2、惠阳惠良工业实业有限公司与湖北益昌房地产开发有限公司、惠州市(工贸)工程开发公司大亚湾公司、曾贯泉、第三人中国信达资产管理股份有限公司广东省分公司建设用地使用权转让合同纠纷上诉案中,法院认为根据合同法第五十八条的规定,合同无效之后,可能在当事人之间产生返还财产、折价补偿或者赔偿损失的权利。上述权利的权利人可以通过合同将上述权利进行转让。对于以合同无效后返还财产、折价补偿或者赔偿损失权利为标的的转让合同效力的判断,应根据合同法的相关规定加以评价,而不能以之前的合同无效作为理由来认定此种返还财产、折价补偿或者赔偿损失权利的转让合同无效。案例索引:见仲伟珩:《合同无效后在当事人之间可能产生的返还财产、折价补偿或者赔偿损失权利,可以作为合同转让的标的——惠阳惠良工业实业有限公司与湖北益昌房地产开发有限公司、惠州市(工贸)工程开发公司大亚湾公司、曾贯泉、第三人中国信达资产管理股份有限公司广东省分公司建设用地使用权转让合同纠纷上诉案》,载杜万华主编:《最高人民法院民商事案件审判指导·第3卷》,人民法院出版社2015年版,第70-83页;另载最高人民法院民事审判第一庭编:《民事审判指导与参考》2013年第3辑(总第55辑),人民法院出版社2014年版,第182-195页。

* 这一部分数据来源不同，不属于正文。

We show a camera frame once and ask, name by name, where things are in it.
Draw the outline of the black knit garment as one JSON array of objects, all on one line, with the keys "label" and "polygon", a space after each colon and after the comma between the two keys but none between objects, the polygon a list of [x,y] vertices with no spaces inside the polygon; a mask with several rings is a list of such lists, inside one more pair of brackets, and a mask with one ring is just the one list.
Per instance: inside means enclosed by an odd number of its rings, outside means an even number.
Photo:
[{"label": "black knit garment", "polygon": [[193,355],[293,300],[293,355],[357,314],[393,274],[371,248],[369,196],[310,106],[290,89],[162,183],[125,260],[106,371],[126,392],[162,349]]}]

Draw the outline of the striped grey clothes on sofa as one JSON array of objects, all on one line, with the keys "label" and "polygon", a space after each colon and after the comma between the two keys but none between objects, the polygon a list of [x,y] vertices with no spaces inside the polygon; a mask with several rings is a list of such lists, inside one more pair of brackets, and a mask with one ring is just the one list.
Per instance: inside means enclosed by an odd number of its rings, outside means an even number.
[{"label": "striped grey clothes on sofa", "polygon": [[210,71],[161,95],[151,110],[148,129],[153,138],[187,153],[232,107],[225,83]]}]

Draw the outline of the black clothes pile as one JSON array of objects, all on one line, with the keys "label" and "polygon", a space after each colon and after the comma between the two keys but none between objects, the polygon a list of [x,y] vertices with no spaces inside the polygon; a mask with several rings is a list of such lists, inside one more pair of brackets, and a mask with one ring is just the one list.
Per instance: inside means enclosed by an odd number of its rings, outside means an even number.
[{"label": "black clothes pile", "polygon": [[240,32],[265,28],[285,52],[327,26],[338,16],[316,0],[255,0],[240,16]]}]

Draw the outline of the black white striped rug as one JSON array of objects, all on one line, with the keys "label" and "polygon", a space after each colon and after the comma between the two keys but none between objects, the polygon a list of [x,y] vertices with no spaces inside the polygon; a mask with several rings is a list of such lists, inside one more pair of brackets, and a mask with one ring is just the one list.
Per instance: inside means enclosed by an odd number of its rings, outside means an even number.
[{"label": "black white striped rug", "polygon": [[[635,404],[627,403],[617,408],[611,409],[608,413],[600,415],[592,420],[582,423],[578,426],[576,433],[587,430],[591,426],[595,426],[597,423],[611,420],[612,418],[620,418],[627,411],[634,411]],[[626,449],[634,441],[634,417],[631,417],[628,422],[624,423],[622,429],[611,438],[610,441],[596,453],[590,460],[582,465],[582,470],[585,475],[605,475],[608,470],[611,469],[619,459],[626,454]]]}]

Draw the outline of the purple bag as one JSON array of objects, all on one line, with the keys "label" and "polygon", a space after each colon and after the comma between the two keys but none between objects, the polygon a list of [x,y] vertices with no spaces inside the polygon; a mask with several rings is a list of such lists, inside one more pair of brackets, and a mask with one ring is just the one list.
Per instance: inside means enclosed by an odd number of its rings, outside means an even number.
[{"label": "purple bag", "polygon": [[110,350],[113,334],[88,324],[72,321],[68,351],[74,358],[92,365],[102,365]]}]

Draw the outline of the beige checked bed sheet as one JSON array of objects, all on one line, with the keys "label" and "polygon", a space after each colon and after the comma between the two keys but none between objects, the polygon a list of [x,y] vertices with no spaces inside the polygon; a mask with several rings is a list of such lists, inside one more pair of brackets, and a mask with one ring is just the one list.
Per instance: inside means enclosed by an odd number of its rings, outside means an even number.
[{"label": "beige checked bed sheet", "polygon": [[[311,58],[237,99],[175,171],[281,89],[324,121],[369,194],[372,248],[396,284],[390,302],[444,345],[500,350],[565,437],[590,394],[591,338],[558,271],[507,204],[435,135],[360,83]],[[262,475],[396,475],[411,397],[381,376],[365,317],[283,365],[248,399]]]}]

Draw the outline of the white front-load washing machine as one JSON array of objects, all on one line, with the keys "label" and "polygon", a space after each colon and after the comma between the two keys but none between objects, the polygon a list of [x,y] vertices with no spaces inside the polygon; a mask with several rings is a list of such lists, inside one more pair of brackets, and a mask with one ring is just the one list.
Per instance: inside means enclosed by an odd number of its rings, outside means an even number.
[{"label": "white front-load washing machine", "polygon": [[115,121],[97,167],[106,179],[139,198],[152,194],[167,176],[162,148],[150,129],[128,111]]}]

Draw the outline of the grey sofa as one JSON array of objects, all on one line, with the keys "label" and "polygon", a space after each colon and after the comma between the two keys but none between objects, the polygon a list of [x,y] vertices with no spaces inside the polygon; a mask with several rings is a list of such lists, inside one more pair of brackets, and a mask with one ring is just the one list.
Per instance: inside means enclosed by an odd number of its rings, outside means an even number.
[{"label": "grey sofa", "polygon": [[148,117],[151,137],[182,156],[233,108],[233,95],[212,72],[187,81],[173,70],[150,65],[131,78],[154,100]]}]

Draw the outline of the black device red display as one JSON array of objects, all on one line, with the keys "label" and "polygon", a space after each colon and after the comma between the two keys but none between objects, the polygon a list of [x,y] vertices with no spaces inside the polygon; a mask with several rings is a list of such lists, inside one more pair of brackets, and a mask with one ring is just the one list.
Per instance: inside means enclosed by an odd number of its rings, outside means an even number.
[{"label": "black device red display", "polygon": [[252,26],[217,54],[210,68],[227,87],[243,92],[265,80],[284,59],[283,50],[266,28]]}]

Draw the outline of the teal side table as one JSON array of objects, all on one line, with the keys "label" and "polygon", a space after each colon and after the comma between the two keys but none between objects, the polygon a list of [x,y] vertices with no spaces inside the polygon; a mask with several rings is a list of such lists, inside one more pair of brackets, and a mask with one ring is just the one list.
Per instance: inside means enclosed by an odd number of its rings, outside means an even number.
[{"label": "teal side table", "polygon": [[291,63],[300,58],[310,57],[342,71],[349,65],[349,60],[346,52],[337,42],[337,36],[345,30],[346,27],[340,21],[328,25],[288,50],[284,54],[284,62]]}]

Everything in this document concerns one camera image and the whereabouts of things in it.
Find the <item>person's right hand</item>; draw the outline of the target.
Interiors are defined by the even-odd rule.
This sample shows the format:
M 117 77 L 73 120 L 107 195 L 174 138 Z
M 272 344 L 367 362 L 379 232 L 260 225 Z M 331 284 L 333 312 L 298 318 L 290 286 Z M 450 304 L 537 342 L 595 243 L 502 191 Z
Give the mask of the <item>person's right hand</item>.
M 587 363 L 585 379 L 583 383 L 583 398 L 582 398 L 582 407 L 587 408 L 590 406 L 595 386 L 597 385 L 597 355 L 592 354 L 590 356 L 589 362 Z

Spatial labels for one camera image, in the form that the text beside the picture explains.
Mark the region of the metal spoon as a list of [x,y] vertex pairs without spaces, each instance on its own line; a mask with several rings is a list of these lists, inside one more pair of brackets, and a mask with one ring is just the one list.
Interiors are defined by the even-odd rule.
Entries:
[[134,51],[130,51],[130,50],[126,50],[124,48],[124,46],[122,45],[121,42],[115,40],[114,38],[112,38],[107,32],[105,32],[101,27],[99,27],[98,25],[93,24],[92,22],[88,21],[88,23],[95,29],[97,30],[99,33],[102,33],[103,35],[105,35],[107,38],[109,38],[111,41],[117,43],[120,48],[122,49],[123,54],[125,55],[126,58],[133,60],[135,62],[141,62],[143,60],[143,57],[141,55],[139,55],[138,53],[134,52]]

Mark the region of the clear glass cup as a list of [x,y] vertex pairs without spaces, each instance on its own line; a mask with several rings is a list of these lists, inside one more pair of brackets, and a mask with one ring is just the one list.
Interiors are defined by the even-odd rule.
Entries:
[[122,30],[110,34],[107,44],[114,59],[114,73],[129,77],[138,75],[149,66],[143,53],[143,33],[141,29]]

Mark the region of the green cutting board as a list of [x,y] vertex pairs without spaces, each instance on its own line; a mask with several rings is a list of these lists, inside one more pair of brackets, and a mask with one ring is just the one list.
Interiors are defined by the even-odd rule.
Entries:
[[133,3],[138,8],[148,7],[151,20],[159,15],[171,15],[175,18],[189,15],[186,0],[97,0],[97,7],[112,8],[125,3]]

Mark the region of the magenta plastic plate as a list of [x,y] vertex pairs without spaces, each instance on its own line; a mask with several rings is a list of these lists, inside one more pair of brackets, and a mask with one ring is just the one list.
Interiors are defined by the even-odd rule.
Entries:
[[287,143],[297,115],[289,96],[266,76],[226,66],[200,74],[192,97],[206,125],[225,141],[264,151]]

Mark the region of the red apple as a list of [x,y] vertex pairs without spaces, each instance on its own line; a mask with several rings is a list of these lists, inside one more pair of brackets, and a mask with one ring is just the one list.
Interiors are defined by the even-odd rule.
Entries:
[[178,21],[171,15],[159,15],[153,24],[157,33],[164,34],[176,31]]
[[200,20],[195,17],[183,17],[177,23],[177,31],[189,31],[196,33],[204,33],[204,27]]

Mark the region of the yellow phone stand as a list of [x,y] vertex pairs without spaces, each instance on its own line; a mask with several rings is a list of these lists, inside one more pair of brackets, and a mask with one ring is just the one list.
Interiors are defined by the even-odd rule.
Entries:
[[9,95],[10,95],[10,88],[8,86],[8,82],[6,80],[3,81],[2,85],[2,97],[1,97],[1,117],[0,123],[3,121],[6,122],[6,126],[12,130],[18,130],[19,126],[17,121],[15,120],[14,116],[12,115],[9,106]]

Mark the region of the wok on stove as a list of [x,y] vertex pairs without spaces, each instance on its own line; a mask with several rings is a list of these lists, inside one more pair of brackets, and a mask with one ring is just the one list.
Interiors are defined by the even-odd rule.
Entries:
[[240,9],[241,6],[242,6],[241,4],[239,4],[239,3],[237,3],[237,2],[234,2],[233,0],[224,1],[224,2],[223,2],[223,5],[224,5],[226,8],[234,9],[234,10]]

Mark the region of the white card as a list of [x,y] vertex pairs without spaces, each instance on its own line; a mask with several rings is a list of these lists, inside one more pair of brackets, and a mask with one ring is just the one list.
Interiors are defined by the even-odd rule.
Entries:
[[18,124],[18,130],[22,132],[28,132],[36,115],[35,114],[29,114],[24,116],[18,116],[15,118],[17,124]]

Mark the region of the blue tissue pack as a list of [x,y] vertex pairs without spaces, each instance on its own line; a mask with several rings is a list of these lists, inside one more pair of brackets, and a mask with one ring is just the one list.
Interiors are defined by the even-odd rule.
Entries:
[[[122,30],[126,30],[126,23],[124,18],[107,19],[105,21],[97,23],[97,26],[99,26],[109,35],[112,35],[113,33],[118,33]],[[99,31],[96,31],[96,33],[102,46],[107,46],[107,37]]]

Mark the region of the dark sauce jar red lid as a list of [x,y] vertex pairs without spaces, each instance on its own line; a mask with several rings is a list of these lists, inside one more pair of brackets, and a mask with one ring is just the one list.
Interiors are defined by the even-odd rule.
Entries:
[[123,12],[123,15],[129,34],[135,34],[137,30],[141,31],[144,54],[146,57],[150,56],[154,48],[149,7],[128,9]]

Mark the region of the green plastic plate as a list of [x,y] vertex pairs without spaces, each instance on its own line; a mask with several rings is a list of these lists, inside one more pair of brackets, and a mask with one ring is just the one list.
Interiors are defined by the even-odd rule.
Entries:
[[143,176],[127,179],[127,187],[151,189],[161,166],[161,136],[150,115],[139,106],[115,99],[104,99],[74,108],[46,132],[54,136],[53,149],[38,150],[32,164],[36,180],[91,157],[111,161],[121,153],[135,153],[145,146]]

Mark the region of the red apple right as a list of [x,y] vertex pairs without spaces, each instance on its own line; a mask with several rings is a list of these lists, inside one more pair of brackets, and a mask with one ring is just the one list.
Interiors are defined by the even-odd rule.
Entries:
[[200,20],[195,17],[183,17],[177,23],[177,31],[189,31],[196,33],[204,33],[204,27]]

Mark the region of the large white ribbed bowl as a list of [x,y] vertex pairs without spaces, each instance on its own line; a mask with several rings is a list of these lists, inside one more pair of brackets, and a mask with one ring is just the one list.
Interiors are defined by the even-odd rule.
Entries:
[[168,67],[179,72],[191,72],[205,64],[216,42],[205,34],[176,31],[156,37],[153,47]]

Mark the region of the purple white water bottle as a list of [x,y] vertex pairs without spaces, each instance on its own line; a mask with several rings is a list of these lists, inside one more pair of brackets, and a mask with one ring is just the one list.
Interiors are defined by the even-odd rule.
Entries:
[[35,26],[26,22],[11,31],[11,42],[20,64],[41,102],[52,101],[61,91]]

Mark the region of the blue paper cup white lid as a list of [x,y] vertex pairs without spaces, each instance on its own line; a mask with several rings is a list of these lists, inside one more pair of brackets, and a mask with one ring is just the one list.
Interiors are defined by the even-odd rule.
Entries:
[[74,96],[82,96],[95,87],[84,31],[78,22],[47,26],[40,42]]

综上,原合同和转让合同并非主从合同关系,原合同效力与转让合同的效力应单独进行评价,原合同无效不必然导致转让合同无效。《民法典》第五百四十五条规定对债权让与规定了三种限制:(1)根据债权性质不得转让;(2)按照当事人约定不得转让;(3)依照法律规定不得转让。该规定已明确了债权不得转让范围,比如专属关系产生的继承权、基于个人信任关系的赠与权等等。如转让合同不存在上述三种限制,一般应认定为有效合同。无效合同的法律后果具有财产属性,基于合同无效所产生的返还财产、折价补偿或者赔偿损失之权利,属于债权性质的请求权,属合同无效而产生的法定之债,具备可转让性。且认可转让无效合同的有效性,更符合交易稳定的原则,且受让方可依据原合同向债务人主张合同无效的相应权利。若否认无效合同的转让行为,则债务人先主张合同转让行为无效,接着再产生债权人与受让人之间的转让行为无效纠纷,最后再发生债权人与债务人之间原合同无效纠纷,将大大增加了诉累。
四、结论
合作开发房地产合同或因涉案土地的性质、用途冲突及主体资格问题等存在较大的无效可能。虽然主合同无效意味着权利义务自始不存在,但合同无效后的返还权利可以作为转让标的,转让合同效力独立评价。举轻以明重,也就意味着丁有权基于无效合同的转让而获得返还财产请求权。